Robot Mode: To transform, just pull up the door panels (arms), unfold the legs, pull the hood down, and turn the head around. Red Alert's color scheme in this mode is also fairly true to the original - blue and white - though white predominates over blue quite a bit. His Powerlinx peg is now next to his head and his socket is behind his left arm... if you can call it an arm, that is. Red Alert's arms are really just molded to the inside of the door panels - they look nice, but are nonfunctional (aside from flapping them in and out as if he wanted to fly). His head can turn and his legs bend forward at the knee for an unusual kick.

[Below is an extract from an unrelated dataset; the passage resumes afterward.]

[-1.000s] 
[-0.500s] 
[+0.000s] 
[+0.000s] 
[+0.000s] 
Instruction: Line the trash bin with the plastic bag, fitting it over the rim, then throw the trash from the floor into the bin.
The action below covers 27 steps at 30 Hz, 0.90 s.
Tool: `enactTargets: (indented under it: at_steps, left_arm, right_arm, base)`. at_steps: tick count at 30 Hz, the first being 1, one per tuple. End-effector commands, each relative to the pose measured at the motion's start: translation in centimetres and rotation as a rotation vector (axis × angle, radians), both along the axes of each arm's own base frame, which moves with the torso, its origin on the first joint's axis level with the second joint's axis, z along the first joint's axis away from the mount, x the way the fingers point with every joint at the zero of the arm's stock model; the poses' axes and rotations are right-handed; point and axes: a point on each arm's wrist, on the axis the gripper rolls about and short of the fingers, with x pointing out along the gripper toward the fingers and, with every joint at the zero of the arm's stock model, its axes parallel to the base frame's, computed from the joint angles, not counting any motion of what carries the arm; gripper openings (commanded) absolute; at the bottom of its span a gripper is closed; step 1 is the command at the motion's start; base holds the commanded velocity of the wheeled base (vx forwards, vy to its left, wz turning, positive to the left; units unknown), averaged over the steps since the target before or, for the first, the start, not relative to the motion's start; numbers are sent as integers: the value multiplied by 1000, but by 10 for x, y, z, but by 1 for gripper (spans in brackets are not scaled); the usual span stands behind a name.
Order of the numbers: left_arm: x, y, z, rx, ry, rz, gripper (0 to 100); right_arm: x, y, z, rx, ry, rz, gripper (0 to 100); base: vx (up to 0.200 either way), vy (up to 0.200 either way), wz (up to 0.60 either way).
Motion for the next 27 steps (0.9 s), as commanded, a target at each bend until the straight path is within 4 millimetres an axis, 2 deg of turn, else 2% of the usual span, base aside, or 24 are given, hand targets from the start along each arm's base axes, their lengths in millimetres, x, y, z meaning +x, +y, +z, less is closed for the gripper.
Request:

Overall: Red Alert is definitely the best looking of the Autobots (and possibly of the whole bunch), with a gimmick that works as well as Hot Shot's. It's a shame about his arms, but it doesn't really take away from the play value that much. Rating: 8/10
Vehicle Mode: Smokescreen's crane mode is pretty true to the real toy, except for the crane facing the wrong way. You can put it on the right way (it looks nicer if you do), but his gimmick won't function properly if you do. His "gimmick" is a fly-apart crane; run Smokescreen headfirst into any obstacle and the crane literally flies off of him. Not really the kind of feature you'd think Teletran-1 would have built into an Autobot ("Let us make this warrior more powerful by having pieces of him fall off upon impact!"), but a neat feature for play, obviously. Smokescreen is one of the few McDonald's toys to feature a Powerlinx socket in the normal place (underneath the vehicle), and he has a Powerlinx pet mounted on his rear, but the bumper prevents its use.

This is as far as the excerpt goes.